### EXERCISE INSTRUCTIONS
In the entries that follow, find every line containing "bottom" and copy it.

Stored records
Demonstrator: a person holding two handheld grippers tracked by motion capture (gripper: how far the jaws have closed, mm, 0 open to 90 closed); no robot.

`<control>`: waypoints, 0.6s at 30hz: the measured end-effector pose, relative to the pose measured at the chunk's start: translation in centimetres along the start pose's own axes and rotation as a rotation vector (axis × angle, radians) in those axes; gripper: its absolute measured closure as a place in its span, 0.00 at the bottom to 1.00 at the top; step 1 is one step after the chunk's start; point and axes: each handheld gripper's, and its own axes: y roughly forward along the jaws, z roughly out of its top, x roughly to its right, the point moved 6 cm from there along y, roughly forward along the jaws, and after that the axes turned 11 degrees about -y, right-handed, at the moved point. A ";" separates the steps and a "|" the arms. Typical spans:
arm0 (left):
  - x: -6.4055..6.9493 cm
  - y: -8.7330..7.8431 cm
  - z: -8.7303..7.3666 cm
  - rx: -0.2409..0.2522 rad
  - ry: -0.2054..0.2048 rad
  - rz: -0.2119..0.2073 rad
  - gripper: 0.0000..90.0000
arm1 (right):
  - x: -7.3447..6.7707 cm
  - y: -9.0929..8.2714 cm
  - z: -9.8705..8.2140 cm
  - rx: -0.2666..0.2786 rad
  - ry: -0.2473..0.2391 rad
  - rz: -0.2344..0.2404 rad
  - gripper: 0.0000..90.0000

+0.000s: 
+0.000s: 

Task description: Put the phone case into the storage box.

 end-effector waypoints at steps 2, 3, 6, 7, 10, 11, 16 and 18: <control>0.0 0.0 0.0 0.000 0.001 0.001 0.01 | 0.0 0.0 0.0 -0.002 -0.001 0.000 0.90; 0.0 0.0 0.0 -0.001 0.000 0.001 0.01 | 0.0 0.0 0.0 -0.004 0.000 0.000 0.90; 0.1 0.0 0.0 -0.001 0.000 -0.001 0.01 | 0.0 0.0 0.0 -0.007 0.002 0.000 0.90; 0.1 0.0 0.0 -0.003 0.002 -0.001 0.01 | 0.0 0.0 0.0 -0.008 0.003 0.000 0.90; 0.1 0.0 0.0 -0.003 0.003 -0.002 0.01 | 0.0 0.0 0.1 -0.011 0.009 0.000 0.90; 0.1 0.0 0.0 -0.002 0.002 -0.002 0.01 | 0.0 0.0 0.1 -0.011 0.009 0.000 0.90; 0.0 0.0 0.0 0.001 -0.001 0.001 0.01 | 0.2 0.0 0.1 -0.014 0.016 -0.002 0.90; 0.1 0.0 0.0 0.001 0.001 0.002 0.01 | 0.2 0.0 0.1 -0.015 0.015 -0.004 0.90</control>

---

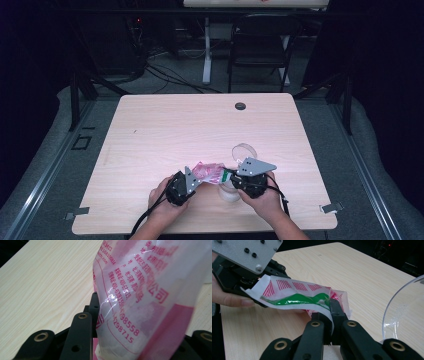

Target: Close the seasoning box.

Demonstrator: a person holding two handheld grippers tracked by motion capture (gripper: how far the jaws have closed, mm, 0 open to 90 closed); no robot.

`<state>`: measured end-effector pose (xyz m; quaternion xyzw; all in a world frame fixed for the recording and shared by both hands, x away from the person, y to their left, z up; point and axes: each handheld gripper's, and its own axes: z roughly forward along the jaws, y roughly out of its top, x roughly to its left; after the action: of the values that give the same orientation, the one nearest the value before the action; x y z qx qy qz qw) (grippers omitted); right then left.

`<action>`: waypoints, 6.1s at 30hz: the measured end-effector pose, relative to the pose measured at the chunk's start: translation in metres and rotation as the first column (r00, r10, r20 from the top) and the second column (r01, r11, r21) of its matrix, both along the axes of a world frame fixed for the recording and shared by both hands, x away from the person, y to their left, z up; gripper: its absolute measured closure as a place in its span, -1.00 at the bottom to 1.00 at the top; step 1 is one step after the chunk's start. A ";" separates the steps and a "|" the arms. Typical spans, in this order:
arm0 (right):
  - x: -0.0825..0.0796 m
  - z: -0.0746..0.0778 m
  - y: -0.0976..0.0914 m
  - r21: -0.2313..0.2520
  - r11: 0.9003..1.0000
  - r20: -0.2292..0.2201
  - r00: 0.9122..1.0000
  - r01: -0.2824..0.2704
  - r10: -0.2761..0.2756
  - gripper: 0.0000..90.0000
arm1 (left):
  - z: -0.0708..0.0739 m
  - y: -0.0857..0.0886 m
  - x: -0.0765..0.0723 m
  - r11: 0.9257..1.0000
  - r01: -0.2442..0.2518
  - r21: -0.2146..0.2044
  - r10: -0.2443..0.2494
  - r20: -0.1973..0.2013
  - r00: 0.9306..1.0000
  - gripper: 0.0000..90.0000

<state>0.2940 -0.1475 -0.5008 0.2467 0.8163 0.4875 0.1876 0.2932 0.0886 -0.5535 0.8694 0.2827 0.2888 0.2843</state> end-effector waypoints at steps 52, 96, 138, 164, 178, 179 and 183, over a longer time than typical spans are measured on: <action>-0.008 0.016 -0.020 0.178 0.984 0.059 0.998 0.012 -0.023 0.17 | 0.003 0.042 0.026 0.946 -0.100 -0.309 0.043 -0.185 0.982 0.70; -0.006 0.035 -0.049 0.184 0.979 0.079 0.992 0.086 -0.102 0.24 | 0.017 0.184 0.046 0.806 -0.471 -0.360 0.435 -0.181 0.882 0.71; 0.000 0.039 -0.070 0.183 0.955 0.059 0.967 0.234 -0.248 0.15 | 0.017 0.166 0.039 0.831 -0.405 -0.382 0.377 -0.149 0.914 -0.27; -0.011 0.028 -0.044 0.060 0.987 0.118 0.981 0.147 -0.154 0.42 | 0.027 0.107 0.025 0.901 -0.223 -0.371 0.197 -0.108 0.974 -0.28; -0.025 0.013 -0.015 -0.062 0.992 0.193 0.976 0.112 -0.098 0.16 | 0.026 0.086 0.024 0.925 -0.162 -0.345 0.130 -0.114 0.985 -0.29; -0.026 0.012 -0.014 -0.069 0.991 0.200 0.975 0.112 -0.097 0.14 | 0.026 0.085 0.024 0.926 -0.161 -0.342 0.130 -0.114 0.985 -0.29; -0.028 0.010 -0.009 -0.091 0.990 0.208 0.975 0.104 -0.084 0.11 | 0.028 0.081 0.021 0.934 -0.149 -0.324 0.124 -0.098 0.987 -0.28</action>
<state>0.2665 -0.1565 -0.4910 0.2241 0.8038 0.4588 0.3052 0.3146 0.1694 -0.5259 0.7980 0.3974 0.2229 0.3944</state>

### TASK SOLUTION
`<control>`: waypoints, 0.6s at 30hz: the measured end-effector pose, relative to the pose measured at the chunk's start: translation in centimetres along the start pose's own axes and rotation as a rotation vector (axis × angle, radians) in those axes; gripper: its absolute measured closure as a place in its span, 0.00 at the bottom to 1.00 at the top; step 1 is one step after the chunk's start; point and axes: each handheld gripper's, and its own axes: y roughly forward along the jaws, z roughly out of its top, x roughly to its right, the point moved 6 cm from there along y, roughly forward along the jaws, and after that the axes turned 11 degrees about -y, right-handed, at the moved point. A ";" separates the steps and a "|" the arms. Typical spans:
`<action>`: waypoints, 6.1s at 30hz: the measured end-effector pose, relative to the pose measured at the chunk's start: translation in metres and rotation as the first column (r00, r10, r20 from the top) and the second column (r01, r11, r21) of its matrix, both along the axes of a world frame fixed for the recording and shared by both hands, x away from the person, y to their left, z up; gripper: its absolute measured closure as a place in its span, -1.00 at the bottom to 1.00 at the top; step 1 is one step after the chunk's start. A ";" separates the steps and a "|" the arms. Typical spans, in this order:

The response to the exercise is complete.